You will not find the analysis to determine whether or not a joint venture is considered a “security” within the 145-word definition of 15 U.S. Code § 77b. The Securities Exchange Act takes a broad approach to violations. This enables regulators to prosecute any type of business entity engaged in the unlawful sale of securities. Securities business models, such as real estate syndications, are frequently posed as joint ventures, and if properly structured can successfully comply with securities law standards.

How to Test for a Security

The Supreme Court has applied several tests to determine what is considered a security. In 1946, the landmark decision in SEC v. W. J. Howey Co. set a precedent still true today. The Court points out that what came to be known as the “Howey Test” is intended to disregard form for substance and emphasizes economic reality. The Howey Test is commonly broken down into four elements: 1) an investment of money; 2) in a common enterprise; 3) with the expectation of profit, and 4) profits come from the efforts of a promoter or third party.

Applying the Howey Test to a joint venture structure necessarily focuses on the last element; “profits come from the efforts of a promoter or third party.” The analysis seeks those persons or entities who have supplied investment capital to the business and examines who carries out the governing duties within the joint venture. If in fact a third party or manager is actually in control, then any investment funds are considered securities and those who sold them are accountable.

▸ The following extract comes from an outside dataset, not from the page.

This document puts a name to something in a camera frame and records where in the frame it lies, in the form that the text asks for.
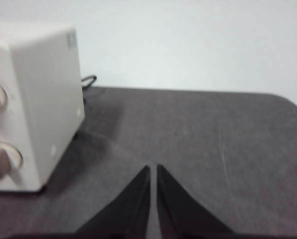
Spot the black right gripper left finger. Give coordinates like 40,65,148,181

Modern Application of Howey

In 2017, the Eastern District of Texas in SEC v. Mieka Energy Corporation determined the defendant/manager’s sale of joint venture interests constituted the unregistered sale of securities in violation of the law. Factually, the defendant/manager held the sole final authority to bind the company while capital investors faced limited situations to remove the defendant/manager, who imposed several barriers to do so. Here the court expounds upon the final element of the Howey Test to determine whether investors expected to “depend on the efforts of others” in a purported general partnership or joint venture.

Per the court’s order in Meika, any of the following would fulfill the last element of the Howey Test regarding the efforts of the manager or third parties: 1) an agreement among the parties leaves so little power in the hands of the partner or venturer that the arrangement, in fact, distributes power as would a limited partnership; or 2) the partner or venturer is so inexperienced and unknowledgeable in business affairs that he is  incapable  of  intelligently  exercising  his  partnership  or  venture  powers;  or  3)  the  partner  or  venturer is so dependent on some unique entrepreneurial or managerial ability of the promoter or manager  that  he  cannot  replace  the  manager  of  the  enterprise  or  otherwise  exercise  meaningful  partnership or venture powers.


Whether or not a joint venture requires securities compliance depends on the nature of the deal. Just about anything can fall into the definition of a security, the improper sale of which is charged as a felony. The definition of “sale” alone is the length of this article. Securities laws are designed to be encompassing in order to afford a full measure of protection to the public, and ignorance of the law is not a legal defense. If you ever consider entering into any type of business arrangement comprised of pooled private money, carefully consider the application of securities laws and do not hesitate to seek professional legal counsel.